Every line below from the one containing "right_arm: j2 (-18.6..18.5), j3" through the one containing "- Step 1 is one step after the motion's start" must be transcribed exactly. Omit all lines outside that stretch.

════════════════

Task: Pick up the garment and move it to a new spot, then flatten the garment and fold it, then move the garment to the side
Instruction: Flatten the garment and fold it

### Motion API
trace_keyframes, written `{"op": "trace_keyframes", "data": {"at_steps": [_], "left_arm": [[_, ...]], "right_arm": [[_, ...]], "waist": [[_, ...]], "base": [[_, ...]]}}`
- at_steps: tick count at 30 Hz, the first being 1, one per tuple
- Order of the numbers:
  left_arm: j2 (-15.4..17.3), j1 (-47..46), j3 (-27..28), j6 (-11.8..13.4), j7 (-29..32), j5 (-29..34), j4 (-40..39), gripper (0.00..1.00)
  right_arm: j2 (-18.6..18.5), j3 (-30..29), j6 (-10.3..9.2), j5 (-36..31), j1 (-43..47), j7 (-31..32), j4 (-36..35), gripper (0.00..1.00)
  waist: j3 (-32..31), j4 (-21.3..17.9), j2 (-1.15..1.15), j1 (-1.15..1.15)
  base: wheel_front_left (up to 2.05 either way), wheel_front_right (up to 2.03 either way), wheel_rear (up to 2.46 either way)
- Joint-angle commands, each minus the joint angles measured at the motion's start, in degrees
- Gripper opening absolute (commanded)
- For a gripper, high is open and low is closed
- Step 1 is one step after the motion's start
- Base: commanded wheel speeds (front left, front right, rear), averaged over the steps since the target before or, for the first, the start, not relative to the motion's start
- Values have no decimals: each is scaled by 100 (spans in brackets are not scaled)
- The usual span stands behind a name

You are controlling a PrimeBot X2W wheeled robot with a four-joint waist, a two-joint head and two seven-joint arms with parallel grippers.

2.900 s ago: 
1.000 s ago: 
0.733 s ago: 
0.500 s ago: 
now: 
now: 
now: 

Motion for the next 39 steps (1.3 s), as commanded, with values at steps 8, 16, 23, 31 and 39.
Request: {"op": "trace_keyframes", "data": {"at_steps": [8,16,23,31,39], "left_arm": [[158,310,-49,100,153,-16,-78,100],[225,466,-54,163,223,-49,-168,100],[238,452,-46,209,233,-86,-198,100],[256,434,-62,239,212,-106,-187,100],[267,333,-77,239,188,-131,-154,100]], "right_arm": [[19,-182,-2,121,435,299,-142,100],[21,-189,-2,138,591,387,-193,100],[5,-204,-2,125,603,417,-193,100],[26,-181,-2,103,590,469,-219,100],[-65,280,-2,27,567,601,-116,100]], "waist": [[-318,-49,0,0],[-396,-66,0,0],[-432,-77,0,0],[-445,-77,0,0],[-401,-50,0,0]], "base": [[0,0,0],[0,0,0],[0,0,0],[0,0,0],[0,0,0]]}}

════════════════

§ **Result**:
  right_arm: j2 (-18.6..18.5), j3 (-30..29), j6 (-10.3..9.2), j5 (-36..31), j1 (-43..47), j7 (-31..32), j4 (-36..35), gripper (0.00..1.00)
  waist: j3 (-32..31), j4 (-21.3..17.9), j2 (-1.15..1.15), j1 (-1.15..1.15)
  base: wheel_front_left (up to 2.05 either way), wheel_front_right (up to 2.03 either way), wheel_rear (up to 2.46 either way)
- Joint-angle commands, each minus the joint angles measured at the motion's start, in degrees
- Gripper opening absolute (commanded)
- For a gripper, high is open and low is closed
- Step 1 is one step after the motion's start

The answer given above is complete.